Díaz Ferguson’s plans not only involve doing science, but also generating governance and interest among high school students to study science, specifically biology. Two fields in which he has begun to work to create spaces for dialogue between scientists and local authorities and the organization for the first time in Panama of the Latin American Congress of Marine Sciences to be held from September 19 to 23.

“In governance we are all equal, but if we scientists do not participate, we will not even be equal, they will not listen to us. So, we scientists have failed to believe ourselves superior and not descend into the world of mortals”, he acknowledged.

The idea is to sit down people of different thoughts to think about the country, for which it is looking for specialists in governance for the Coiba AIP team.

The Latin American Congress of Marine Sciences, explained Díaz Ferguson, is a window to publicize the work carried out by Coiba AIP, which is already recognized by the scientific world from Canada to Tierra del Fuego, Argentina.

The congress will be attended by some 400 scientists from 17 countries in the Americas, as well as Spain and Portugal, from the best research institutes and universities.
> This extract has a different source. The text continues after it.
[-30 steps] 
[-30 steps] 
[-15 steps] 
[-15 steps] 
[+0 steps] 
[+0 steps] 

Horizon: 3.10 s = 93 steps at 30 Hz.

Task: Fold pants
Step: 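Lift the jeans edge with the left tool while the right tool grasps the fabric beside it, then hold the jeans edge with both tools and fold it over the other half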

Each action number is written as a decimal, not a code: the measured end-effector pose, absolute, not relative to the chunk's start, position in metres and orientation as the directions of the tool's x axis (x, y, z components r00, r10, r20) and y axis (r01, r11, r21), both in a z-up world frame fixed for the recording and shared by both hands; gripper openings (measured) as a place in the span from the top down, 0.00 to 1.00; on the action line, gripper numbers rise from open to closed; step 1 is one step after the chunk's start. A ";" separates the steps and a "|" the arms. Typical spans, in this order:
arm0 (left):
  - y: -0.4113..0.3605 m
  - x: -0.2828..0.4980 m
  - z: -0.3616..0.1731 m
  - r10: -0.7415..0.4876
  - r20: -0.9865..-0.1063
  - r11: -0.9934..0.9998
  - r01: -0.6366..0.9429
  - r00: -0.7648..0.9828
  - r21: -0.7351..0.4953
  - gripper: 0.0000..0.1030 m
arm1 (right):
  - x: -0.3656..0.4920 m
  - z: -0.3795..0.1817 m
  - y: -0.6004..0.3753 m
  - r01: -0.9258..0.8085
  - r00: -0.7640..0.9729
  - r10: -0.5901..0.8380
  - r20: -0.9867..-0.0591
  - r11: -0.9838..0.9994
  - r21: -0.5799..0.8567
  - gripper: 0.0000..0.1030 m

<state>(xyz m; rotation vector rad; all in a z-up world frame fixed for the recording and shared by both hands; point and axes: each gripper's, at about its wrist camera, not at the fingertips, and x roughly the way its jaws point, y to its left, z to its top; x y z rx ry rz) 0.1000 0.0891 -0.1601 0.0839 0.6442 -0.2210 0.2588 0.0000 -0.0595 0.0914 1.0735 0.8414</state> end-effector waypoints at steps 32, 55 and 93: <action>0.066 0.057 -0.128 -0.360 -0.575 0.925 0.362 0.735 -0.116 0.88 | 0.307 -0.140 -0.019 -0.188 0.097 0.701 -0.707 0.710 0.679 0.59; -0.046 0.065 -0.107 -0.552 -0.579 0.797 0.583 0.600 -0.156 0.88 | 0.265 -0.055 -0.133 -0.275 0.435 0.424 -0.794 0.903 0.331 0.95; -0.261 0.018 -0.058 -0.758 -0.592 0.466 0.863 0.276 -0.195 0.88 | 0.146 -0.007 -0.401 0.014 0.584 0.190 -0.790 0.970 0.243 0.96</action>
“We are living the decade of ocean science and we need students to be interested in studying marine biology, and Panamanian scientists who are abroad to return,” said Díaz Ferguson.
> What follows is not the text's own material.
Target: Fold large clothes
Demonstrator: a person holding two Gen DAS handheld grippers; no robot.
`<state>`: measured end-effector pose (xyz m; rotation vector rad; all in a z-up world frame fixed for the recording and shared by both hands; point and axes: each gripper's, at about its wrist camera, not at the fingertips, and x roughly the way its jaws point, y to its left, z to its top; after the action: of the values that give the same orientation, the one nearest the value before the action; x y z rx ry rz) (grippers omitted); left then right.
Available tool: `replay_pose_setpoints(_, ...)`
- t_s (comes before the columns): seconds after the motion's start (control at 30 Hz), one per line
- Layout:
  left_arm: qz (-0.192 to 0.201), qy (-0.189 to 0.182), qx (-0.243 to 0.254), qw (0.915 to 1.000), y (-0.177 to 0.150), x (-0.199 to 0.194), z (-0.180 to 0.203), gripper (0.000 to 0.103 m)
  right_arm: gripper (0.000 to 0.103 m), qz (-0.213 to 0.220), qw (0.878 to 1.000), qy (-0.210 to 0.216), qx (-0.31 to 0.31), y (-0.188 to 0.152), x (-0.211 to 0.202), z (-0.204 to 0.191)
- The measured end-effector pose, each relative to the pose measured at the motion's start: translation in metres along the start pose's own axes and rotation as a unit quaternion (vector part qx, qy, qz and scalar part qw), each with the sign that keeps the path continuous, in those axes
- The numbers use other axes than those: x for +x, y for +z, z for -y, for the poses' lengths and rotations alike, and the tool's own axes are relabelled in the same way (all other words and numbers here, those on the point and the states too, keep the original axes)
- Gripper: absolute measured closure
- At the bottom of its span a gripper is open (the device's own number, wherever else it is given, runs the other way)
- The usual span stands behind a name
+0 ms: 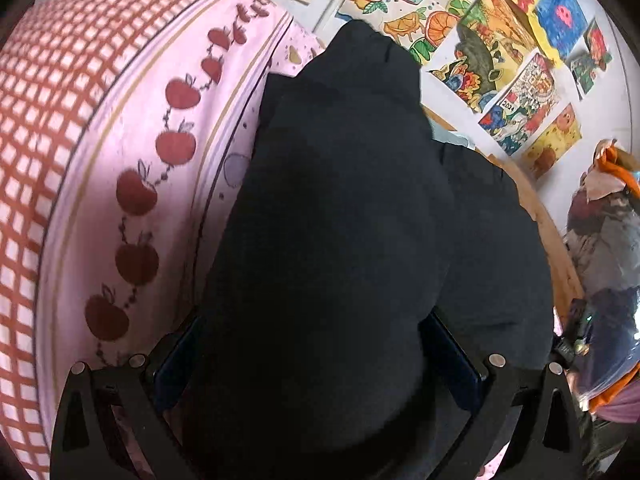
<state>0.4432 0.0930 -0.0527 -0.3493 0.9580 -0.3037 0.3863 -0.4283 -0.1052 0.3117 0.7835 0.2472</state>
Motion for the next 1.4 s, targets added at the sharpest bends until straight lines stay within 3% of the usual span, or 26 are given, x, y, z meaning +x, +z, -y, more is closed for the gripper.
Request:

Public interest associations, such as Coiba AIP, are an opportunity to develop science and that Panamanian scientists abroad have the opportunity to generate knowledge.

“Science is the basis of society, it always has been. Without science we would not have medicines, bridges and a canal. Without science, we wouldn’t have conserved biodiversity either”, he stressed.

“Science is the basis of society, it always has been. Without science we would not have medicines, bridges and a canal. Without science we would not have conserved biodiversity either”

Coiba, a laboratory for humanity
EDGARDO DIAZ FERGUSONEXECUTIVE DIRECTOR OF COIBA AIP

Díaz Ferguson insisted on the need to motivate young people to study marine science, because a developing country like Panama requires citizens in each of the lines of scientific research.

Panama can even be a leader in the region in scientific tourism, but for that, said Díaz Furguson, it is necessary to do science, and in Coiba, for at least four years, research has been carried out that not only contributes knowledge to the country, but to the world, because life comes from the sea.